The University of Toronto Graduate Students’ Union Race and Ethnicity Caucus has asked the Canadian Union of Public Employees (CUPE) Local 3902 to take action against racial violence and harassment on campus.

The caucus sent the letter on February 6. CUPE 3902 represents contract academic workers at U of T, including sessional lecturers and teaching assistants.

The letter outlined three instances of racism last semester.

One of the incidents cited was the case of Michael Marrus, a former Senior Fellow at Massey College who used an anti-Black racial slur against a Black Junior Fellow at the college. Marrus later resigned his post in the wake of the controversy.

In the letter, the caucus wrote that “the cases of racial violence at hand, and the lack of appropriate response on behalf of the university, have culminated in an environment of emboldened racism and white supremacy at the U of T. We are thus calling on our local to uphold its responsibility to ensure the health and safety of its members.”

Other incidents include posters that popped up on campus in November that read, ‘It’s Okay to Be White.’ They were reportedly planned for Halloween via an alt-right, white supremacist post on the website 4chan.

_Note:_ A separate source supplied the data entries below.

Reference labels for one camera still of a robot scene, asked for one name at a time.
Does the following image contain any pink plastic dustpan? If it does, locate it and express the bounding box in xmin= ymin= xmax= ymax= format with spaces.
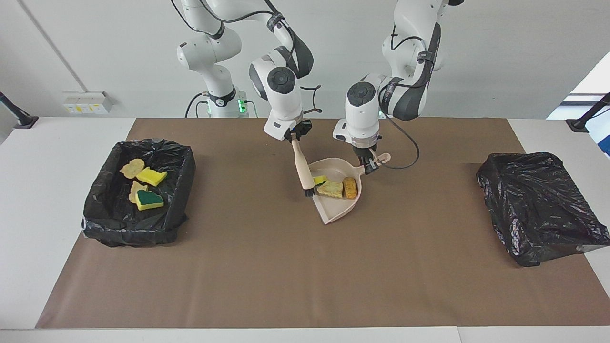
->
xmin=307 ymin=152 xmax=391 ymax=225

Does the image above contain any plain yellow sponge piece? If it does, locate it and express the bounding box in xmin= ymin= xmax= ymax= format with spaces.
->
xmin=136 ymin=168 xmax=168 ymax=187

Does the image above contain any green topped yellow sponge chunk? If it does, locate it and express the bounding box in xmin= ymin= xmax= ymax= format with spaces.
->
xmin=135 ymin=190 xmax=164 ymax=211

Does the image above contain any toy croissant bread piece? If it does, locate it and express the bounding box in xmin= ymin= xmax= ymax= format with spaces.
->
xmin=129 ymin=180 xmax=148 ymax=203
xmin=119 ymin=158 xmax=145 ymax=180

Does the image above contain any black bag lined bin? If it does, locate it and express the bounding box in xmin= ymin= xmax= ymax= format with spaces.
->
xmin=476 ymin=152 xmax=610 ymax=267
xmin=82 ymin=139 xmax=196 ymax=247

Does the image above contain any brown paper table mat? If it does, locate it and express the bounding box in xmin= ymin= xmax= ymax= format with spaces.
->
xmin=36 ymin=118 xmax=610 ymax=329

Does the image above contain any black clamp stand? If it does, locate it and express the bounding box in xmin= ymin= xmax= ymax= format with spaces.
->
xmin=566 ymin=92 xmax=610 ymax=133
xmin=0 ymin=91 xmax=39 ymax=130

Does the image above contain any blue panel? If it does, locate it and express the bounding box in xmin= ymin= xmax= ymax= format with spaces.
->
xmin=590 ymin=120 xmax=610 ymax=158

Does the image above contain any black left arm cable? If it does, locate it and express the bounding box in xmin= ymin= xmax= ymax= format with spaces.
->
xmin=379 ymin=24 xmax=429 ymax=171

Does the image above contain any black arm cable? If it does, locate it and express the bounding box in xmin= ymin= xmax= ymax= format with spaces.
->
xmin=171 ymin=0 xmax=325 ymax=115
xmin=379 ymin=24 xmax=429 ymax=171

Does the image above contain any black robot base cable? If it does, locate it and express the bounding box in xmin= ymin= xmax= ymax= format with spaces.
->
xmin=184 ymin=92 xmax=210 ymax=118

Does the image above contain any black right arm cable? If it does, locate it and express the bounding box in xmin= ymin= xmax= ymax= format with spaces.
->
xmin=171 ymin=0 xmax=325 ymax=115

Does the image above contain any white wall socket box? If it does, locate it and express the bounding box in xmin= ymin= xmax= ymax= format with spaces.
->
xmin=62 ymin=91 xmax=113 ymax=115

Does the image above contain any thin white wall conduit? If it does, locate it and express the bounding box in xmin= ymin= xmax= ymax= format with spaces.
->
xmin=18 ymin=0 xmax=88 ymax=93

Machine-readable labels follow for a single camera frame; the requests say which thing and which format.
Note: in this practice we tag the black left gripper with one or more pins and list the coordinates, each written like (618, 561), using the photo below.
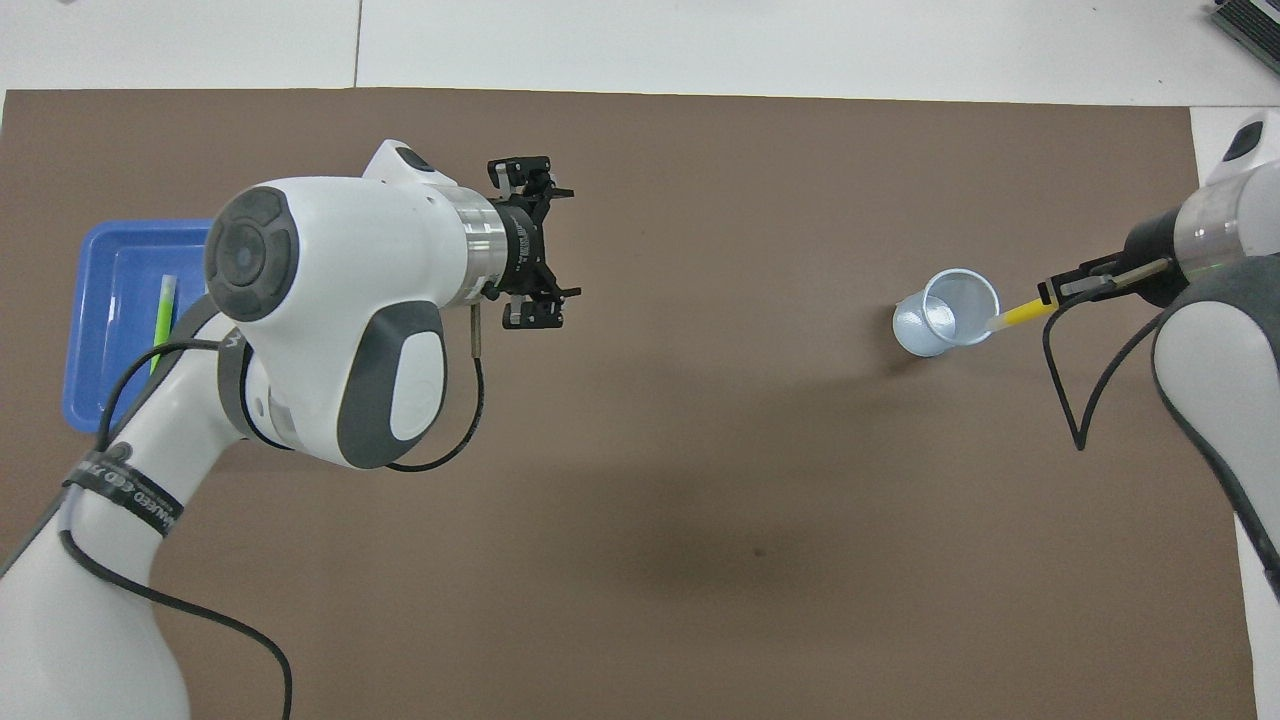
(525, 245)

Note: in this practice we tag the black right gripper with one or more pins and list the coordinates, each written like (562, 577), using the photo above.
(1155, 245)

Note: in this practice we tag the yellow pen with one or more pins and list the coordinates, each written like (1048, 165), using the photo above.
(1020, 315)

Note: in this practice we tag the green pen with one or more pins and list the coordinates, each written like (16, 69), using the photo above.
(164, 310)

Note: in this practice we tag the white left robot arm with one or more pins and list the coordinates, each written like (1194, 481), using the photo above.
(340, 260)

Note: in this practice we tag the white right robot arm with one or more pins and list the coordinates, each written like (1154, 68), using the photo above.
(1220, 370)

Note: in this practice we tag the translucent plastic cup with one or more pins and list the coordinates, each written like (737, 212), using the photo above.
(925, 325)

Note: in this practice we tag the brown table mat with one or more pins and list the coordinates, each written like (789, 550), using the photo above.
(700, 500)

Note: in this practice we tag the grey ribbed device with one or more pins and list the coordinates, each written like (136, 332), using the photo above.
(1255, 25)

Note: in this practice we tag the blue plastic tray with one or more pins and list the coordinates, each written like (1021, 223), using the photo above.
(100, 300)

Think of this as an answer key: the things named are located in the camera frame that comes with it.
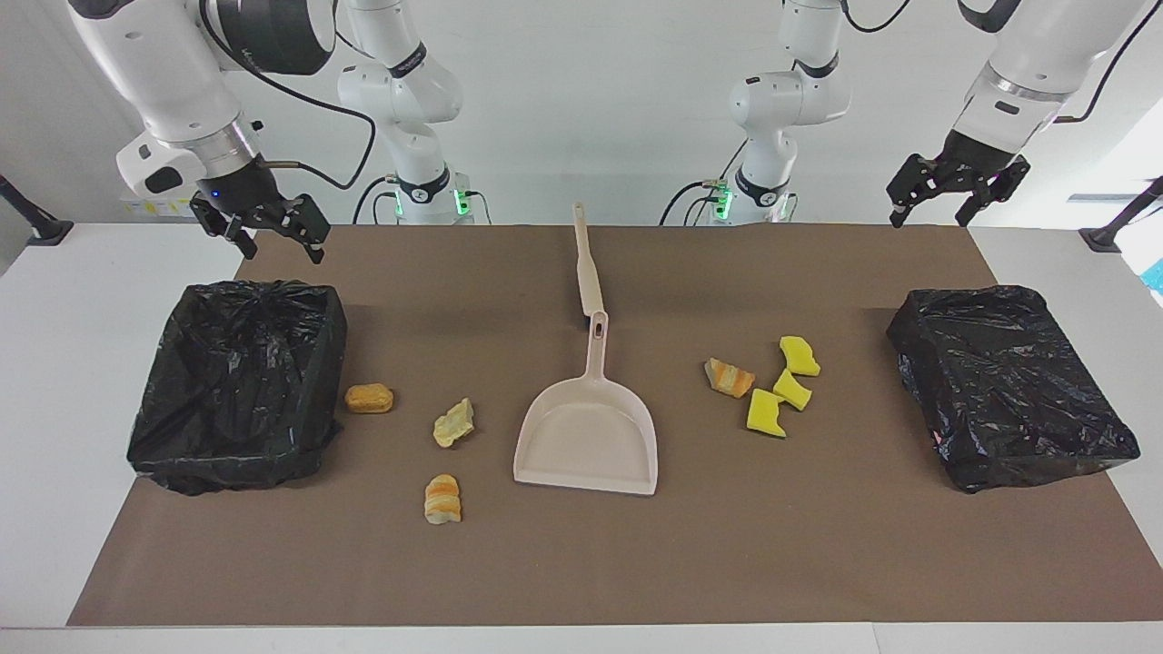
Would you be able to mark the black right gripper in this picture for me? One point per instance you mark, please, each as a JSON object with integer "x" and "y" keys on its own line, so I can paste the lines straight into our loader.
{"x": 245, "y": 186}

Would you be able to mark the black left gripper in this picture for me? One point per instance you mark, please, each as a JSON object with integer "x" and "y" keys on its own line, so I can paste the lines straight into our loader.
{"x": 974, "y": 162}

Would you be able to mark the brown bread bun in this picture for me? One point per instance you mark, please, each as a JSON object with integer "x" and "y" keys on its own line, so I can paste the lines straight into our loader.
{"x": 369, "y": 399}

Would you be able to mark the yellow green sponge piece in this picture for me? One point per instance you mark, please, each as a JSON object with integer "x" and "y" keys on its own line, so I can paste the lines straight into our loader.
{"x": 765, "y": 415}
{"x": 792, "y": 391}
{"x": 800, "y": 356}

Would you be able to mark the pale yellow bread chunk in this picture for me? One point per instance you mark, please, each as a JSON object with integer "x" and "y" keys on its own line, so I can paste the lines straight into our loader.
{"x": 452, "y": 424}

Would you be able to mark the orange striped bread slice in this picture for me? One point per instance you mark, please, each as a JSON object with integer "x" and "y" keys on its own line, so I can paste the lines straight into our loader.
{"x": 729, "y": 378}

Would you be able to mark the beige hand brush black bristles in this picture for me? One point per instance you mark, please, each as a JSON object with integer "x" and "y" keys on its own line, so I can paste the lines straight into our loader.
{"x": 588, "y": 268}

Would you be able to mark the striped croissant piece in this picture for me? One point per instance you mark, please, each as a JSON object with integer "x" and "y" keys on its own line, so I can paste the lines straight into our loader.
{"x": 442, "y": 500}

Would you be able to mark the beige plastic dustpan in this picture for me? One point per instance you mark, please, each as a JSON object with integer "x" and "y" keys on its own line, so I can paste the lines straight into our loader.
{"x": 586, "y": 436}

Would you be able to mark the bin with black bag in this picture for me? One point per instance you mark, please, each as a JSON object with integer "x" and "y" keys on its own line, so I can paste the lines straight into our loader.
{"x": 1008, "y": 381}
{"x": 236, "y": 381}

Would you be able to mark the teal object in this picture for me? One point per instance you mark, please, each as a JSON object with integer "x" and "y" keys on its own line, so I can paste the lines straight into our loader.
{"x": 1156, "y": 277}

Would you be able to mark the brown table mat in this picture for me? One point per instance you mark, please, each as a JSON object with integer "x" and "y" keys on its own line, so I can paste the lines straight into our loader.
{"x": 581, "y": 563}

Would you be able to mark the white wall boxes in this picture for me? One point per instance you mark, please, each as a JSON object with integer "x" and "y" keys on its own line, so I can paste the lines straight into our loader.
{"x": 145, "y": 209}

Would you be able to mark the black camera stand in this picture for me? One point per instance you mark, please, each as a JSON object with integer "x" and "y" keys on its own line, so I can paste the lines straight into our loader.
{"x": 41, "y": 227}
{"x": 1104, "y": 238}

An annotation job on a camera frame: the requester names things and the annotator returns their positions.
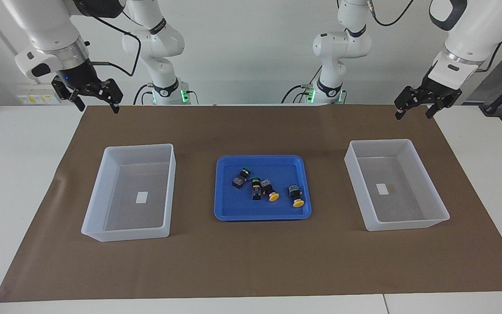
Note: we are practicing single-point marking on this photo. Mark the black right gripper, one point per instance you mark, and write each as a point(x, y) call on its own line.
point(81, 78)

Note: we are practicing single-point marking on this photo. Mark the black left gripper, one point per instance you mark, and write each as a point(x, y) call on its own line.
point(440, 93)

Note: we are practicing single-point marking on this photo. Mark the yellow push button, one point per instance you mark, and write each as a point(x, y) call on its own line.
point(268, 188)
point(295, 194)

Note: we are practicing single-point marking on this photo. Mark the green push button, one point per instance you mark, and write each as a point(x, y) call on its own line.
point(256, 191)
point(239, 181)

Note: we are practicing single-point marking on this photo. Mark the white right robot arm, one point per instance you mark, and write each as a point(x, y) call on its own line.
point(46, 22)

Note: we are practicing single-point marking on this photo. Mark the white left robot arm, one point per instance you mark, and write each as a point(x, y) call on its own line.
point(473, 30)

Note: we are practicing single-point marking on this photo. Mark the white paper label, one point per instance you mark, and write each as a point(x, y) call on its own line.
point(141, 197)
point(381, 189)

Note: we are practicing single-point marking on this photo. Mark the translucent white plastic box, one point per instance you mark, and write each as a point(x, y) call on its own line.
point(103, 218)
point(408, 218)

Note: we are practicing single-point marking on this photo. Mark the blue plastic tray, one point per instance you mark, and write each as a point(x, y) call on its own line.
point(233, 209)

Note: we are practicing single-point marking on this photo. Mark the brown table mat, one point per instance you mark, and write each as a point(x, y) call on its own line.
point(251, 261)

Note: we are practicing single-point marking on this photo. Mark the white wall socket strip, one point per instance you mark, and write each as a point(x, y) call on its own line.
point(37, 98)

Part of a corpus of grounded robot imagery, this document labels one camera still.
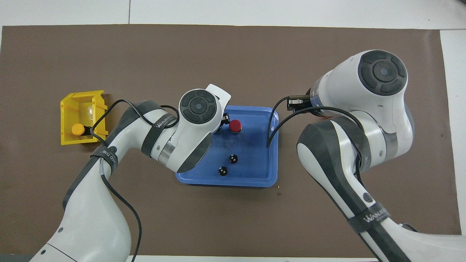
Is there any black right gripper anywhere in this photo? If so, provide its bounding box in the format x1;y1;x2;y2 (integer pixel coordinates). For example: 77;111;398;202
287;95;311;112

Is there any yellow push button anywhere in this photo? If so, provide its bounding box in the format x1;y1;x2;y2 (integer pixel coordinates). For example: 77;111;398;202
71;123;92;137

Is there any blue plastic tray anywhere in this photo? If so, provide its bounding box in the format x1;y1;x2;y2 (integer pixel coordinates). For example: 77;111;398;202
175;106;280;188

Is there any brown paper mat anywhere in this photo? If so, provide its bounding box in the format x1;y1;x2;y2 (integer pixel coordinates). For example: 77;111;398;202
0;24;463;256

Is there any yellow plastic bin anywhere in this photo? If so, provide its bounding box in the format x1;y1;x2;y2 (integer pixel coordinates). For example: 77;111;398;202
60;90;109;146

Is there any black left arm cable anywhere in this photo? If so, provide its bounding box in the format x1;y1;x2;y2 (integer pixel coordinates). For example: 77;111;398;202
88;99;179;262

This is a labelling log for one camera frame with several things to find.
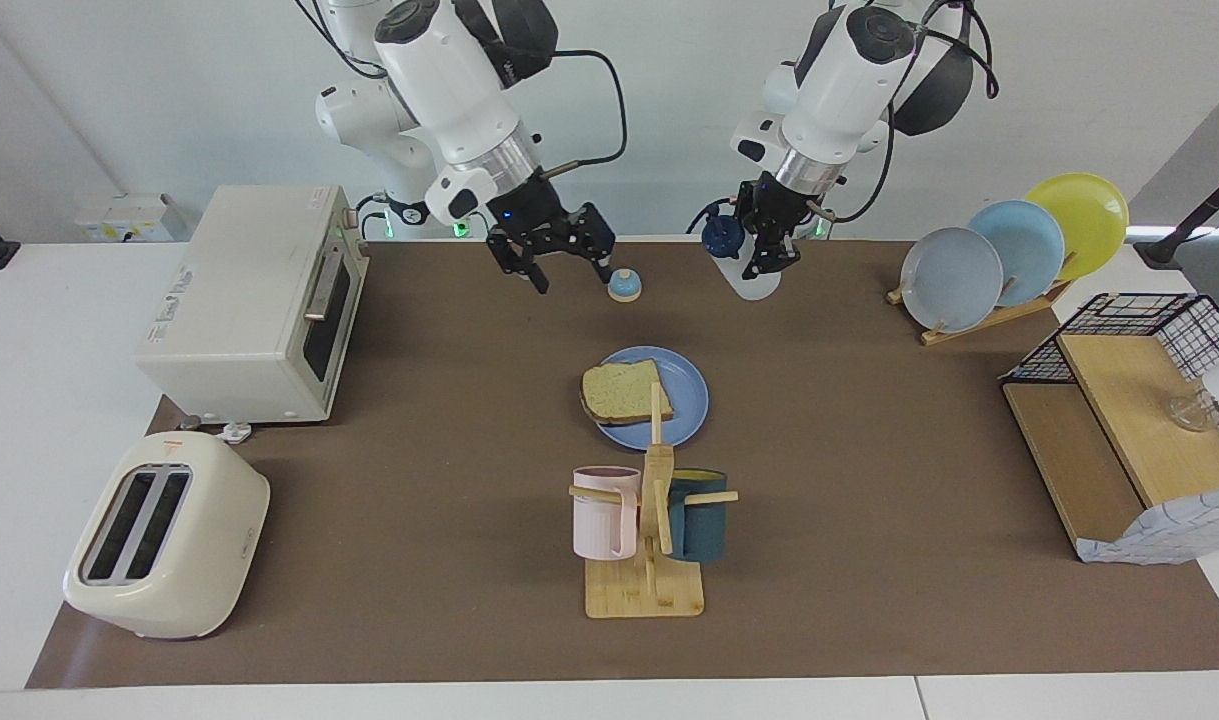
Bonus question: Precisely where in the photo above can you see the brown table mat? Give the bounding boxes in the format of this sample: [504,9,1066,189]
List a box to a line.
[26,238,1219,689]

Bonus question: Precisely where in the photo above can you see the dark teal mug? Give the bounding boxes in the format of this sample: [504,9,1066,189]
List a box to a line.
[666,469,729,563]

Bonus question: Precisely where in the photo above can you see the squeeze bottle with blue cap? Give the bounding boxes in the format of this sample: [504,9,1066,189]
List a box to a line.
[702,212,785,301]

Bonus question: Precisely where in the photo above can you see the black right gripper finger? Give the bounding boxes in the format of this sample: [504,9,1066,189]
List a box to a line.
[567,203,617,286]
[487,232,552,296]

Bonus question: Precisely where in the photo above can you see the black wire basket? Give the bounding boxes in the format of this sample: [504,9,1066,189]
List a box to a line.
[999,292,1219,471]

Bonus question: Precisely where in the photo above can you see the pink mug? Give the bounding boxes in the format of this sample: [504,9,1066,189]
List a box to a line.
[572,466,643,561]

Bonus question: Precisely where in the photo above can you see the bread slice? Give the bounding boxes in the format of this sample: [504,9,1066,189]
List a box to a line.
[579,359,676,428]

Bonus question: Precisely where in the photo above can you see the white patterned cloth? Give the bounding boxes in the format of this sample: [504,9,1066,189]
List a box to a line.
[1076,488,1219,567]

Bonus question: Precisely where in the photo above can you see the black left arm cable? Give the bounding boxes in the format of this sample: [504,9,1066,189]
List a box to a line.
[909,0,1000,101]

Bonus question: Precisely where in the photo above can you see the grey plate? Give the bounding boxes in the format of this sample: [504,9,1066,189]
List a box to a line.
[900,227,1005,334]

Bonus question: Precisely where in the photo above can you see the white wall outlet box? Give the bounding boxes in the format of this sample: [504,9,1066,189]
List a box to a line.
[74,193,175,243]

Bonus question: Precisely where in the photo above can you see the light blue plate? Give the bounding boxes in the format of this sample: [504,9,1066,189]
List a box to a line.
[967,199,1067,307]

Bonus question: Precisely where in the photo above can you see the white toaster oven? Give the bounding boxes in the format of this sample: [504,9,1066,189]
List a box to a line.
[134,184,370,425]

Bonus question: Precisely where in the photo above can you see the wooden mug tree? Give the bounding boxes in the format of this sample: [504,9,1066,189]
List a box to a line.
[569,381,740,619]

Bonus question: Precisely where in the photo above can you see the wooden shelf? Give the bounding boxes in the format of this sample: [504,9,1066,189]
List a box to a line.
[1001,332,1219,563]

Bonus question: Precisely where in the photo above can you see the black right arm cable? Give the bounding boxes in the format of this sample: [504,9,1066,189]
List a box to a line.
[544,48,630,181]

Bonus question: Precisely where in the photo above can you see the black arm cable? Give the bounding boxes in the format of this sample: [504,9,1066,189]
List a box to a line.
[544,48,630,181]
[909,0,1000,101]

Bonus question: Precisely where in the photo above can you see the yellow plate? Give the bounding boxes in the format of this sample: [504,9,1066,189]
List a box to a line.
[1025,172,1130,283]

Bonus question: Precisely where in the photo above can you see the wooden plate rack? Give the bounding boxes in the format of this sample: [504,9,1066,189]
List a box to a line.
[887,250,1078,347]

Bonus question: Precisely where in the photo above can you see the clear glass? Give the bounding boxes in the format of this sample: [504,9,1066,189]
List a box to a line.
[1165,388,1219,433]

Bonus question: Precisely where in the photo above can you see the cream toaster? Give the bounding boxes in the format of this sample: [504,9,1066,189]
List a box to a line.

The letter also made reference to an incident of anti-Black racism in the Faculty of Applied Sciences and Engineering, in which three non-Black students used the n-word in a group chat. The Black Students’ Association later organized a town hall in response, along with with the Black Liberation Collective and the National Society of Black Engineers.

The caucus said the incidents have created a “toxic workplace environment for U of T employees” and asked CUPE to address the issues.

CUPE 3902 published a letter in response on February 15. “The rise in instances of racism, especially anti-Black racism, as well as the administration’s slow response, in some cases, and conspicuous silence, in others, have not gone unnoticed by our executive committee,” wrote CUPE 3902. The local will develop an anti-racism campaign, lobby the university for a safe space, and hire an anti-racism consultant to look at the local’s own policies.

In an interview with the Toronto Star, U of T Vice-President of Human Resources and Equity Kelly Hannah-Moffat said that “the issue is a top priority for us. By no means are we naïve to the issue, and we feel that it’s something we have to work hard on, and it’s something that we have to continue conversations on.”

Editor’s Note (February 25): This article has been updated to clarify that the letter was sent by the UTGSU’s Race and Ethnicity Caucus.